Bu genellikle unuttuğumuz bir nezaket yaklaşımıdır. Tetiklendiğimizde, sadece başkalarına saldırmayız, aynı zamanda kendimize de kötü davranırız. Anahtar husus; iç konuşmalarımızda da daha nazik olmaktır.
Epiktetos, servetimize karşı da nazik olmamız gerektiğine inanıyordu. Bunu nasıl yapabiliriz ki? Mütevazı olun, hepsi bu. Servetiniz azalırsa, onun peşinden gitmeye çalışmayın. Huzurlu bir yaşam sürmenin temel stratejilerinden biri de şudur: Asla çok fazla şeyi kovalayarak huzurlu bir hayatı ıskalamayın!
Para, statü, sevgi, ve saygı istemek sorun değil. Bir dereceye kadar hepimiz bu şeylerin hayatımızda olmasını istiyoruz. Ve onları istemekte yanlış bir şey yok. Ancak bunlar birincil hedeflerimiz haline geldiğinde, her şey güme gidecektir. Biliyorsunuz, Seneca, hayatının büyük bir bölümünde Antik Roma’da zengin ve saygın bir hayat yaşadı. Ve Stoacılar kesinlikle servet sahibi olmayı küçümsemiyorlardı da. Onunla veya onsuz yapabiliyorlardı. Bu zihniyet, yaşama biçimim üzerinde derin bir etki yarattı. Hayatta istediğim her şeyi kovaladığımı fark ettim: Para, işler, dereceler, arkadaşlar, aşklar. Ama durduğumda işler bana daha doğal geldi. Ve kovaladığım işleri kaçırırsam peki? Ne olmuş yani? Mutlu olmak için çok fazla şeye ihtiyacım yoktu artık.
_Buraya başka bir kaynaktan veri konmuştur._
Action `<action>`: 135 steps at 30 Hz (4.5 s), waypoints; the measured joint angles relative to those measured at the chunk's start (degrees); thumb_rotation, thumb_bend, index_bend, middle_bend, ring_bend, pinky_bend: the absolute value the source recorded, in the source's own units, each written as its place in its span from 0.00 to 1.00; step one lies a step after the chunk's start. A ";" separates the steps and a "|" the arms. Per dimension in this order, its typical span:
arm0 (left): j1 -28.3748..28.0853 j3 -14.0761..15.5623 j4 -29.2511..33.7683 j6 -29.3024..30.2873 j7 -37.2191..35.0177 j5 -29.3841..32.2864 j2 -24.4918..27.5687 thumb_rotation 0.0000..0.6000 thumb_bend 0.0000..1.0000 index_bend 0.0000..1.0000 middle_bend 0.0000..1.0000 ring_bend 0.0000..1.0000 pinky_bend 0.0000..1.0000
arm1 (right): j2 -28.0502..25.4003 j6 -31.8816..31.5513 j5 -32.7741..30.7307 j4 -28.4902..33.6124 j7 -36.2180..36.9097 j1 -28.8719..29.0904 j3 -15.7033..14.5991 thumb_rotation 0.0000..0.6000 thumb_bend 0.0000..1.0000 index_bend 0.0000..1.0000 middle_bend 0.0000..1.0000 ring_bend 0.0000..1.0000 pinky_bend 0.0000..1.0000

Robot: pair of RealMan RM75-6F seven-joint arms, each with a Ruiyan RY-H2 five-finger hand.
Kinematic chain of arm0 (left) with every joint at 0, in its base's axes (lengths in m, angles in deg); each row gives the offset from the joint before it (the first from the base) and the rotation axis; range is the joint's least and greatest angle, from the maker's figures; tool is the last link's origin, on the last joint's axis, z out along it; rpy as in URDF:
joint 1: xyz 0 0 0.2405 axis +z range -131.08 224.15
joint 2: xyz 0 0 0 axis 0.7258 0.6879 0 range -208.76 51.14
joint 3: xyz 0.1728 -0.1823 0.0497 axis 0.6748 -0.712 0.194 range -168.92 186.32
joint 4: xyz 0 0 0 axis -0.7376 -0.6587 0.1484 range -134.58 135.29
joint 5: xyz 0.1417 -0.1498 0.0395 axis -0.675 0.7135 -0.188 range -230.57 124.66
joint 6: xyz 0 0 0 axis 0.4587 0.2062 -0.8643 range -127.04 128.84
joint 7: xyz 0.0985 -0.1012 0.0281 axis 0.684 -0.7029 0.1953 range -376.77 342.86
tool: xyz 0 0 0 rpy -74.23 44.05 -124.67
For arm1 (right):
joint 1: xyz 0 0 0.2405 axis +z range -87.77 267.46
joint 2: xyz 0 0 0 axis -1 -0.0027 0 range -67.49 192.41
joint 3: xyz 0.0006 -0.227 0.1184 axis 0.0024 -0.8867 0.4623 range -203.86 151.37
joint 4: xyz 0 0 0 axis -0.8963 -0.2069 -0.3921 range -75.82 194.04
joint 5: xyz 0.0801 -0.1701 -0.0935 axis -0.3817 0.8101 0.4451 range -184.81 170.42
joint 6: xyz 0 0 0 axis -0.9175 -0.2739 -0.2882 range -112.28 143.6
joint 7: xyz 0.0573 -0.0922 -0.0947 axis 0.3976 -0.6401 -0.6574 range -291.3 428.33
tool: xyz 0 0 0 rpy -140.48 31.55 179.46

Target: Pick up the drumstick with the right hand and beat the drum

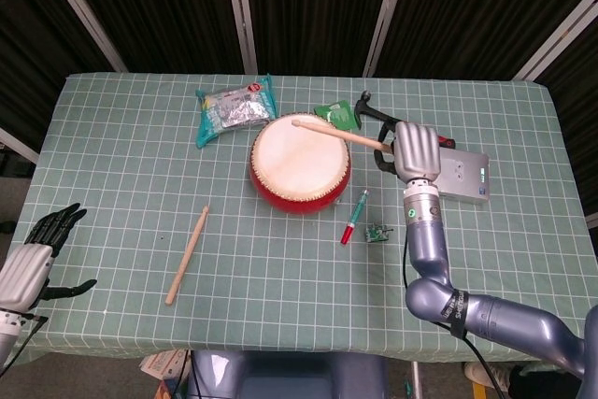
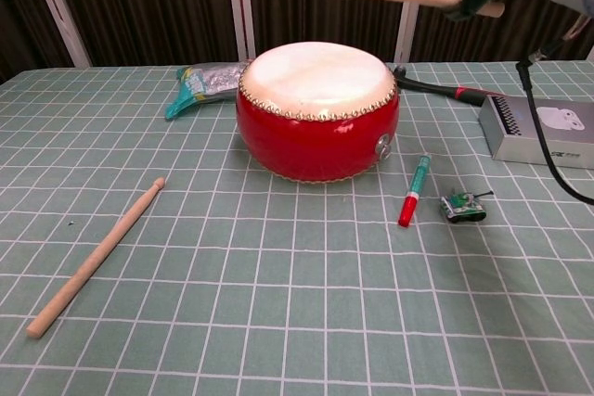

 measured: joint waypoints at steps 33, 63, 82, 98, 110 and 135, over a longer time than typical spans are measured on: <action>-0.17 0.26 1.11 -1.10 -0.87 0.43 0.42 1.00 0.00 0.00 0.00 0.00 0.05 | 9.38 -2.06 14.95 -17.85 -14.23 3.99 -12.87 1.00 0.56 1.00 1.00 1.00 0.98; -0.40 0.14 2.18 -1.92 -0.78 1.00 0.73 1.00 0.00 0.00 0.00 0.00 0.05 | 7.89 -3.42 14.92 -17.23 -9.79 0.55 -13.41 1.00 0.56 1.00 1.00 1.00 0.98; -0.07 -0.04 2.80 -1.83 -0.97 1.81 1.05 1.00 0.00 0.00 0.00 0.00 0.05 | 3.94 -8.49 18.16 -3.85 -11.00 -3.25 -10.43 1.00 0.56 1.00 1.00 1.00 0.98; 0.61 -0.05 1.82 0.19 0.44 0.45 0.18 1.00 0.00 0.00 0.00 0.00 0.05 | -6.63 -15.34 27.26 10.96 -1.04 -21.44 -25.68 1.00 0.56 1.00 1.00 1.00 0.98; 1.33 0.21 0.66 2.00 1.45 -0.90 -0.60 1.00 0.00 0.00 0.00 0.00 0.05 | 0.95 -15.45 28.84 3.95 -4.07 -26.25 -29.67 1.00 0.56 0.94 1.00 1.00 0.98; 1.74 0.14 0.63 2.77 1.98 -1.10 -0.91 1.00 0.00 0.00 0.00 0.00 0.05 | 3.82 -13.06 24.22 4.34 -15.60 -28.36 -28.35 1.00 0.46 0.10 0.98 1.00 0.96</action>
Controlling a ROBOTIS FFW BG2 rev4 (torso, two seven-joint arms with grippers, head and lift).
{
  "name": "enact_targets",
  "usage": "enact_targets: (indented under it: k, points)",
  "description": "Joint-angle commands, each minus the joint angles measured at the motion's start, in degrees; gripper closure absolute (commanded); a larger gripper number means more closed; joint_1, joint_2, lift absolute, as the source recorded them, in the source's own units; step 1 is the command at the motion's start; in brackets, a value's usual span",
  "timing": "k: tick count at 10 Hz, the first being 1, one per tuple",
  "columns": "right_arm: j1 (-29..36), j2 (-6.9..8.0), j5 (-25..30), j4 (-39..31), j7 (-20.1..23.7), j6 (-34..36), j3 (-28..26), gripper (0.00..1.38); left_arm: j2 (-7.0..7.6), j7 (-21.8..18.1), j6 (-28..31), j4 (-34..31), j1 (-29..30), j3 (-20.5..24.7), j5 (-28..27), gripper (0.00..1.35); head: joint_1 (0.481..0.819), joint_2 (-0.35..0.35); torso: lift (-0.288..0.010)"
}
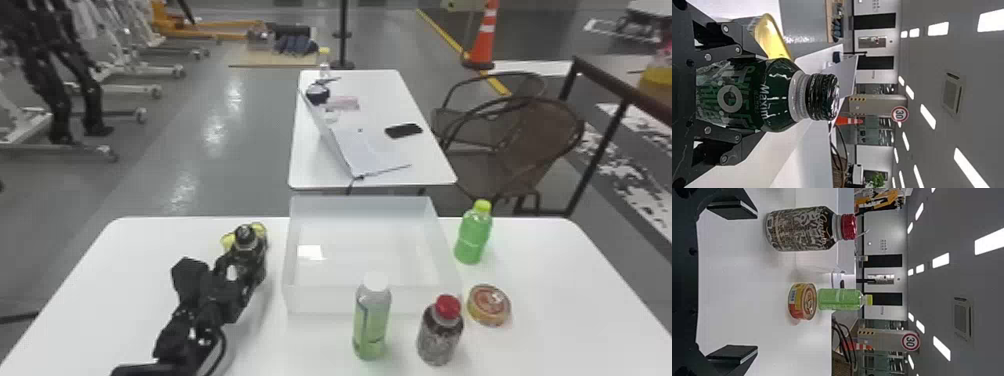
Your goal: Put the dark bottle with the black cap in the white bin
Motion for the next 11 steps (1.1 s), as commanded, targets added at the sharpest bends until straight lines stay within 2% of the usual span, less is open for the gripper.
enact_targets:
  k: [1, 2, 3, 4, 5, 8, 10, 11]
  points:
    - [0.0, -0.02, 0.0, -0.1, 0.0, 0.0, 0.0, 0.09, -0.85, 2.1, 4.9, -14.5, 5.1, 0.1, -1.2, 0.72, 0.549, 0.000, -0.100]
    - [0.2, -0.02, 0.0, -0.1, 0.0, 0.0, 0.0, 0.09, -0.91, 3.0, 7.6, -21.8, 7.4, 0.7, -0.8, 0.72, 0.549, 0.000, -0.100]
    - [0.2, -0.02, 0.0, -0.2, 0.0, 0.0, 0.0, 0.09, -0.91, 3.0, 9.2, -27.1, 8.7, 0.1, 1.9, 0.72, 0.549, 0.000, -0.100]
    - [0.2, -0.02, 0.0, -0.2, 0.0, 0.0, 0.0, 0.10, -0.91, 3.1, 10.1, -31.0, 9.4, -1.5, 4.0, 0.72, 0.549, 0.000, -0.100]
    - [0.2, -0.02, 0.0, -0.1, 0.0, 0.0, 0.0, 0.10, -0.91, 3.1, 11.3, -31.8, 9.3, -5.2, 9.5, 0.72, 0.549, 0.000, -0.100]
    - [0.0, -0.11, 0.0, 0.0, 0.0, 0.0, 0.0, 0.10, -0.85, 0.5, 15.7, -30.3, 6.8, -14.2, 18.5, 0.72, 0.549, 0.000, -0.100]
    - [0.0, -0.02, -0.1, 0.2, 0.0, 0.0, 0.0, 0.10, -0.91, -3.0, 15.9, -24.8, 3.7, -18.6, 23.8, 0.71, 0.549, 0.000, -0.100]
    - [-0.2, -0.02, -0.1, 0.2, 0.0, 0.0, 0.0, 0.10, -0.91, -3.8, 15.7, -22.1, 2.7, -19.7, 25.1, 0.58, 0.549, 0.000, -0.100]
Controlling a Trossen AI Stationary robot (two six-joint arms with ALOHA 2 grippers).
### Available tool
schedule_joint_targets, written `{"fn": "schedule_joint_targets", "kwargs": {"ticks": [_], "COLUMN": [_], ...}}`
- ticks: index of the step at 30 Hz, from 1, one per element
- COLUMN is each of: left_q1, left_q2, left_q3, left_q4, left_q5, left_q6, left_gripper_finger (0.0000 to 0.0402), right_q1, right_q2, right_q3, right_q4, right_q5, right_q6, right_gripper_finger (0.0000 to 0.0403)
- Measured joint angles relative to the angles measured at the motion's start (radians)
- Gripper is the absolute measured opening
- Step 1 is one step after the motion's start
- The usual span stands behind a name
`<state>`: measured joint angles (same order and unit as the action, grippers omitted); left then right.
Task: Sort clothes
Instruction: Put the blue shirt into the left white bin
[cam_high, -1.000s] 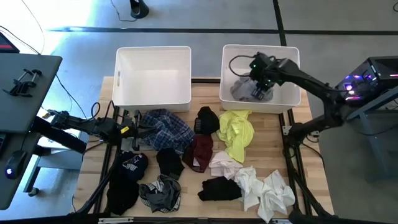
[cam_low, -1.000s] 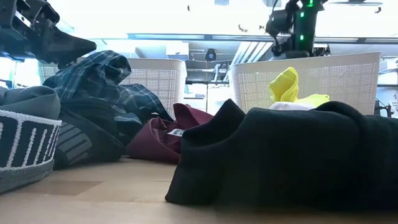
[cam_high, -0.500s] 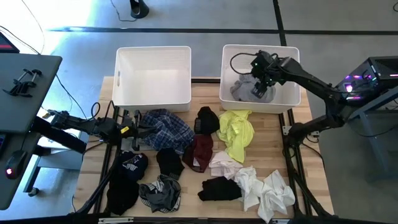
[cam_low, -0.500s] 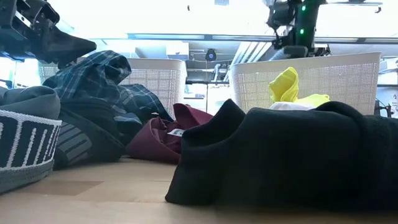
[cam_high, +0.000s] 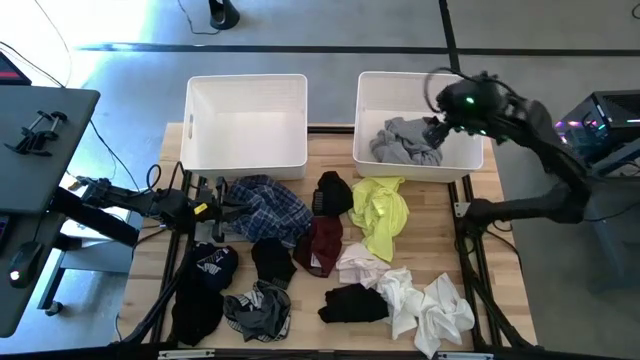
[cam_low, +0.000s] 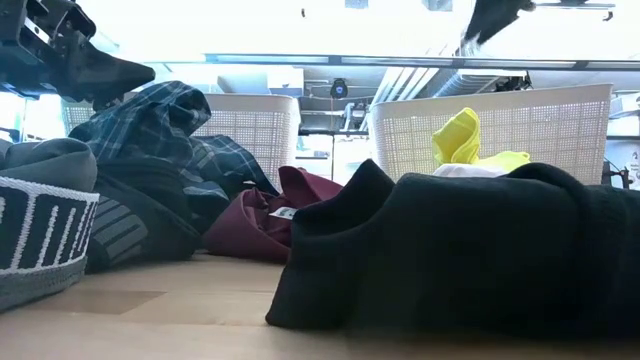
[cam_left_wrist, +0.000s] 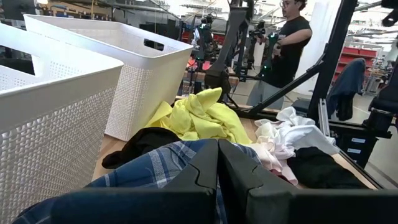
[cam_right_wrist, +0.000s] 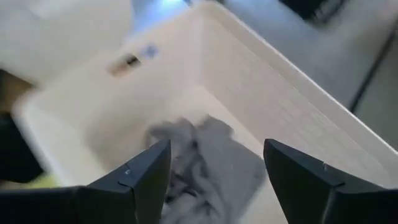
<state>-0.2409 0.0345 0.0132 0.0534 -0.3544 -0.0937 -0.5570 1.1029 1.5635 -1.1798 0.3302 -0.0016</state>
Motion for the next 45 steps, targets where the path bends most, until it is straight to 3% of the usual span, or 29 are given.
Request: {"fn": "schedule_joint_targets", "kwargs": {"ticks": [6, 13, 19, 28, 34, 38, 42, 45], "left_q1": [0.000, 0.000, 0.000, 0.000, 0.000, 0.000, 0.000, 0.000], "left_q2": [0.000, 0.000, 0.000, 0.000, 0.000, 0.000, 0.000, 0.000], "left_q3": [0.000, 0.000, 0.000, 0.000, 0.000, 0.000, 0.000, 0.000], "left_q4": [0.000, 0.000, 0.000, 0.000, 0.000, 0.000, 0.000, 0.000], "left_q5": [0.000, 0.000, 0.000, 0.000, 0.000, 0.000, 0.000, 0.000], "left_q6": [0.000, 0.000, 0.000, 0.000, 0.000, 0.000, 0.000, 0.000], "left_gripper_finger": [0.0000, 0.0000, 0.0000, 0.0000, 0.0000, 0.0000, 0.0000, 0.0000], "right_q1": [0.139, 0.219, 0.262, 0.278, 0.278, 0.288, 0.322, 0.350], "right_q2": [-0.070, -0.073, -0.055, -0.015, 0.045, 0.093, 0.152, 0.189], "right_q3": [0.000, -0.001, -0.002, -0.002, -0.002, -0.002, -0.002, -0.003], "right_q4": [-0.003, -0.023, -0.015, 0.147, 0.232, 0.166, 0.034, -0.002], "right_q5": [-0.004, -0.005, 0.003, 0.060, 0.039, -0.015, 0.016, 0.034], "right_q6": [0.056, 0.080, 0.120, 0.147, 0.263, 0.255, 0.191, 0.244], "right_gripper_finger": [0.0243, 0.0243, 0.0243, 0.0243, 0.0243, 0.0243, 0.0243, 0.0243]}}
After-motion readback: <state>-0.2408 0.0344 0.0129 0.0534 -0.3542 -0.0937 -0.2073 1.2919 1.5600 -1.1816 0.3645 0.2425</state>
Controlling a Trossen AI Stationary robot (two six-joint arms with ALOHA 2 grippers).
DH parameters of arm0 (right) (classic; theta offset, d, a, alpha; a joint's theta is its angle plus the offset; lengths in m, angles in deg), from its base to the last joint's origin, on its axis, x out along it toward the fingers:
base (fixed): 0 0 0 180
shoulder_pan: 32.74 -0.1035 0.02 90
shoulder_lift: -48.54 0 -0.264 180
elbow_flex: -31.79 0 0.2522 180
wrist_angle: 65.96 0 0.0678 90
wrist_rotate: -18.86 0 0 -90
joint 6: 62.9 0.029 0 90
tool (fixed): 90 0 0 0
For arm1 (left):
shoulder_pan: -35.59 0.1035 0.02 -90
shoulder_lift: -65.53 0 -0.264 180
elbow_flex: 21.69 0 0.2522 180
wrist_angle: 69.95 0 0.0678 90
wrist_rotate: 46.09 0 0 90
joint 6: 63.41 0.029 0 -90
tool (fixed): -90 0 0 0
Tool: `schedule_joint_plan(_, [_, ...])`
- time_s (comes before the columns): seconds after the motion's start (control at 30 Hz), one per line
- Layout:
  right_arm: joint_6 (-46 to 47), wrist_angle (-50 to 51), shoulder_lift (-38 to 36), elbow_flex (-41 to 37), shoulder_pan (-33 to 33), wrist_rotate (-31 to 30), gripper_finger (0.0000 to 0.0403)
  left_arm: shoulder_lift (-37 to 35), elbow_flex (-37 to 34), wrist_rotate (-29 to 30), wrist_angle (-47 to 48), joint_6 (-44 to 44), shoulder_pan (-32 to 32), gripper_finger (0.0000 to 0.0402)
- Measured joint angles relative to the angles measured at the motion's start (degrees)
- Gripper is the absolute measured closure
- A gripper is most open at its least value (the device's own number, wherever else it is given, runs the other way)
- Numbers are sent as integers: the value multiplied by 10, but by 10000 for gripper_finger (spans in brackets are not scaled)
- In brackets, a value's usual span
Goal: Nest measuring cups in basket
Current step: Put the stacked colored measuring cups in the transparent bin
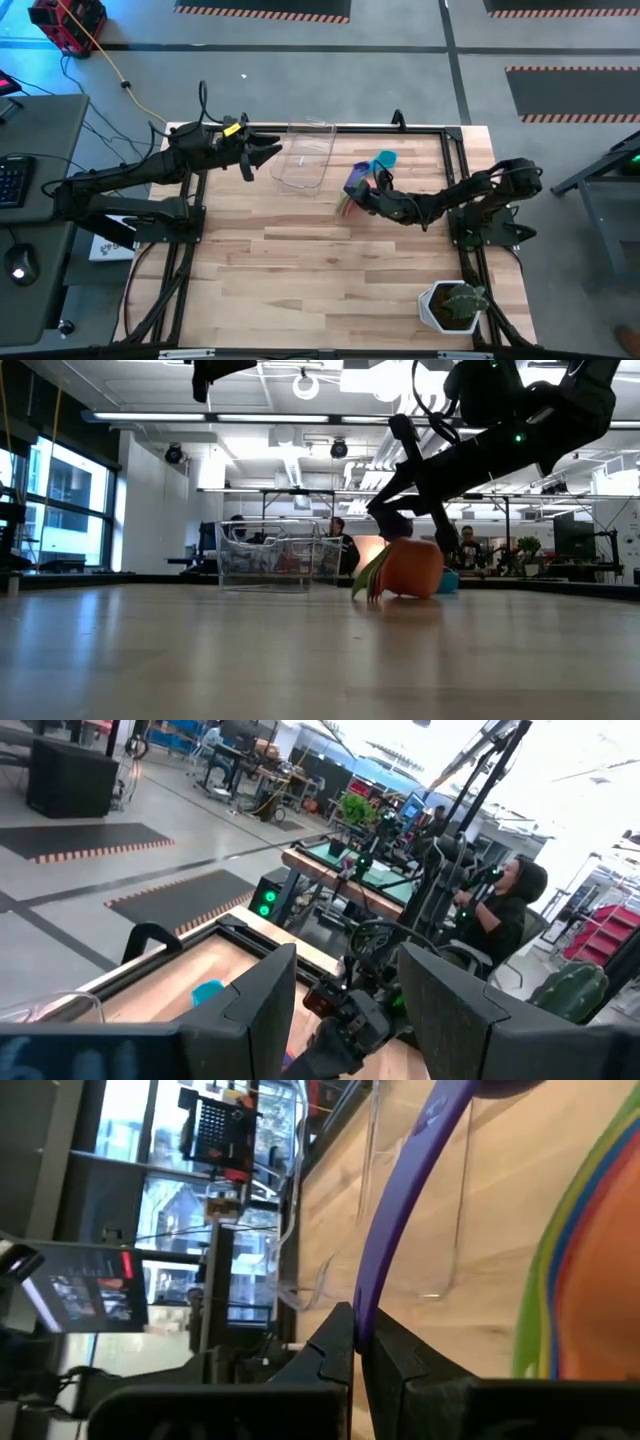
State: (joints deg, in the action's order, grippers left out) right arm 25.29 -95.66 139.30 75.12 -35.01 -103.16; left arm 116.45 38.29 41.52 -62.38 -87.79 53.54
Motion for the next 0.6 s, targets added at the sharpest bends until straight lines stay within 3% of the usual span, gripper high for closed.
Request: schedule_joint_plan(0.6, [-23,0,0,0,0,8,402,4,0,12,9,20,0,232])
Size şunu sorayım: Zengin mi yoksa fakir mi olmayı tercih edersiniz? Tamam, bu haksız bir soru oldu. Herkes zengin olmayı tercih edecektir. Ancak Stoacılar da fakir olmayı umursamazdı. Garip geliyor ama doğru.
Bu zihniyete sahip olduğunuzda, hayattaki her şeyi kovalamayı bırakırsınız. Bulacağınız şey, kendinizi, ilişkilerinizi ve becerilerinizi geliştirmek istediğinizde, istediğiniz şeylerin size gelmesidir. Bu tıpkı resmi bir akşam yemeğinde olmak gibi. Sıranızı bekleyin, en iyi davranışınızlarınızı sergileyin ve yiyecekler servis edilecektir göreceksiniz.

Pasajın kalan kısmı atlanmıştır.